--- Source records ---
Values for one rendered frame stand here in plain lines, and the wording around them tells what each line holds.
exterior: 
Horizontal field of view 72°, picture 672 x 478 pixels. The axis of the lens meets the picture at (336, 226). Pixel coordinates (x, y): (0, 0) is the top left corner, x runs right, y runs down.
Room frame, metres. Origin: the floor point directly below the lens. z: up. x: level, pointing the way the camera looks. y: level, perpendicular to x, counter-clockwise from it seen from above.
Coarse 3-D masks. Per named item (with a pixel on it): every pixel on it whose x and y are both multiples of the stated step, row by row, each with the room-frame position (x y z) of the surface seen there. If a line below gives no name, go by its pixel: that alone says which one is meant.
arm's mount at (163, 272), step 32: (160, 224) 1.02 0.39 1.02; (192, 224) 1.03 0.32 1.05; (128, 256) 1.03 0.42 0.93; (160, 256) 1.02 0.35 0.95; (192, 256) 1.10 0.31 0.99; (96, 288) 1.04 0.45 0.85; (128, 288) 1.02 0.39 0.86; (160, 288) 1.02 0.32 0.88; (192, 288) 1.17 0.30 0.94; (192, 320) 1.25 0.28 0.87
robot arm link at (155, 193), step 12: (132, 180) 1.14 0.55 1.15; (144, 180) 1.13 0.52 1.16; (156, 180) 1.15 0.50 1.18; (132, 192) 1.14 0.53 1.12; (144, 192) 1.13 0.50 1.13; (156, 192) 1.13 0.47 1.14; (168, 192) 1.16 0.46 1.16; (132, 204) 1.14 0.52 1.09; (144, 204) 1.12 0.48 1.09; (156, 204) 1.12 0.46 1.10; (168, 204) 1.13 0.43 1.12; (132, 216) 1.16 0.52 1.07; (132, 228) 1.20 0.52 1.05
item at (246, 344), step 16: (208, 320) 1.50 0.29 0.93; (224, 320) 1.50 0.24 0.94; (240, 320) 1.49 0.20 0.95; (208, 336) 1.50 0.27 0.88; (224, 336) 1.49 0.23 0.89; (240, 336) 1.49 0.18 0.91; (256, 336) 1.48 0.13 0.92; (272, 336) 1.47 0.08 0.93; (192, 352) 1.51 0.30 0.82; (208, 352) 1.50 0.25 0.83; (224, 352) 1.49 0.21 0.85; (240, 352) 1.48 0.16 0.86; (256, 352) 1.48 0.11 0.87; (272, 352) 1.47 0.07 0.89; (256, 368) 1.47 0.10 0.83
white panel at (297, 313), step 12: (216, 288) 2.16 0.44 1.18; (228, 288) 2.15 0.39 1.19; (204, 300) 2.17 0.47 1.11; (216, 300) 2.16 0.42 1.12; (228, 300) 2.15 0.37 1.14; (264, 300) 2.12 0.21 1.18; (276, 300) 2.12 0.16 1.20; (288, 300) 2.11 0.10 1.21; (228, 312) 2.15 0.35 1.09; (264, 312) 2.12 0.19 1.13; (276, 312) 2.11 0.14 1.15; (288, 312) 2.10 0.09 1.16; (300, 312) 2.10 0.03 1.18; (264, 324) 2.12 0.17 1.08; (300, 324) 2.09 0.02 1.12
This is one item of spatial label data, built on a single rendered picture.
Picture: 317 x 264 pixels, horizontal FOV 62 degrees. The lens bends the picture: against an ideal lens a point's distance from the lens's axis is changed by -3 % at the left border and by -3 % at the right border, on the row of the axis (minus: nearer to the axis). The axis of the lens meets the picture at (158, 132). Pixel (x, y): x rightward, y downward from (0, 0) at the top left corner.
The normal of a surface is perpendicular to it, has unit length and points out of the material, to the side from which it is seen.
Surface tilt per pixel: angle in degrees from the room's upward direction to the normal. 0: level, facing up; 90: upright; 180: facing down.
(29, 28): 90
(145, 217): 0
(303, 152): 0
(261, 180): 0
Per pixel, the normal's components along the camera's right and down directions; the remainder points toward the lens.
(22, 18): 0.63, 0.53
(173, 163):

--- ACTION ITEM ---
Reply with the complete data above, every character as it stands.

--- SOLUTION TO THE EXERCISE ---
Values for one rendered frame stand here in plain lines, and the wording around them tells what each line holds.
exterior: 
Horizontal field of view 72°, picture 672 x 478 pixels. The axis of the lens meets the picture at (336, 226). Pixel coordinates (x, y): (0, 0) is the top left corner, x runs right, y runs down.
Room frame, metres. Origin: the floor point directly below the lens. z: up. x: level, pointing the way the camera looks. y: level, perpendicular to x, counter-clockwise from it seen from above.
Coarse 3-D masks. Per named item (with a pixel on it): every pixel on it whose x and y are both multiples of the stated step, row by row, each with the room-frame position (x y z) of the surface seen there. If a line below gives no name, go by its pixel: that alone says which one is meant.
arm's mount at (163, 272), step 32: (160, 224) 1.02 0.39 1.02; (192, 224) 1.03 0.32 1.05; (128, 256) 1.03 0.42 0.93; (160, 256) 1.02 0.35 0.95; (192, 256) 1.10 0.31 0.99; (96, 288) 1.04 0.45 0.85; (128, 288) 1.02 0.39 0.86; (160, 288) 1.02 0.32 0.88; (192, 288) 1.17 0.30 0.94; (192, 320) 1.25 0.28 0.87
robot arm link at (155, 193), step 12: (132, 180) 1.14 0.55 1.15; (144, 180) 1.13 0.52 1.16; (156, 180) 1.15 0.50 1.18; (132, 192) 1.14 0.53 1.12; (144, 192) 1.13 0.50 1.13; (156, 192) 1.13 0.47 1.14; (168, 192) 1.16 0.46 1.16; (132, 204) 1.14 0.52 1.09; (144, 204) 1.12 0.48 1.09; (156, 204) 1.12 0.46 1.10; (168, 204) 1.13 0.43 1.12; (132, 216) 1.16 0.52 1.07; (132, 228) 1.20 0.52 1.05
item at (246, 344), step 16: (208, 320) 1.50 0.29 0.93; (224, 320) 1.50 0.24 0.94; (240, 320) 1.49 0.20 0.95; (208, 336) 1.50 0.27 0.88; (224, 336) 1.49 0.23 0.89; (240, 336) 1.49 0.18 0.91; (256, 336) 1.48 0.13 0.92; (272, 336) 1.47 0.08 0.93; (192, 352) 1.51 0.30 0.82; (208, 352) 1.50 0.25 0.83; (224, 352) 1.49 0.21 0.85; (240, 352) 1.48 0.16 0.86; (256, 352) 1.48 0.11 0.87; (272, 352) 1.47 0.07 0.89; (256, 368) 1.47 0.10 0.83
white panel at (297, 313), step 12: (216, 288) 2.16 0.44 1.18; (228, 288) 2.15 0.39 1.19; (204, 300) 2.17 0.47 1.11; (216, 300) 2.16 0.42 1.12; (228, 300) 2.15 0.37 1.14; (264, 300) 2.12 0.21 1.18; (276, 300) 2.12 0.16 1.20; (288, 300) 2.11 0.10 1.21; (228, 312) 2.15 0.35 1.09; (264, 312) 2.12 0.19 1.13; (276, 312) 2.11 0.14 1.15; (288, 312) 2.10 0.09 1.16; (300, 312) 2.10 0.03 1.18; (264, 324) 2.12 0.17 1.08; (300, 324) 2.09 0.02 1.12
This is one item of spatial label data, built on a single rendered picture.
Picture: 317 x 264 pixels, horizontal FOV 62 degrees. The lens bends the picture: against an ideal lens a point's distance from the lens's axis is changed by -3 % at the left border and by -3 % at the right border, on the row of the axis (minus: nearer to the axis). The axis of the lens meets the picture at (158, 132). Pixel (x, y): x rightward, y downward from (0, 0) at the top left corner.
The normal of a surface is perpendicular to it, has unit length and points out of the material, to the side from which it is seen.
Surface tilt per pixel: angle in degrees from the room's upward direction to the normal. 0: level, facing up; 90: upright; 180: facing down.
(29, 28): 90
(145, 217): 0
(303, 152): 0
(261, 180): 0
Per pixel, the normal's components along the camera's right and down directions; the remainder points toward the lens.
(22, 18): 0.63, 0.53
(173, 163):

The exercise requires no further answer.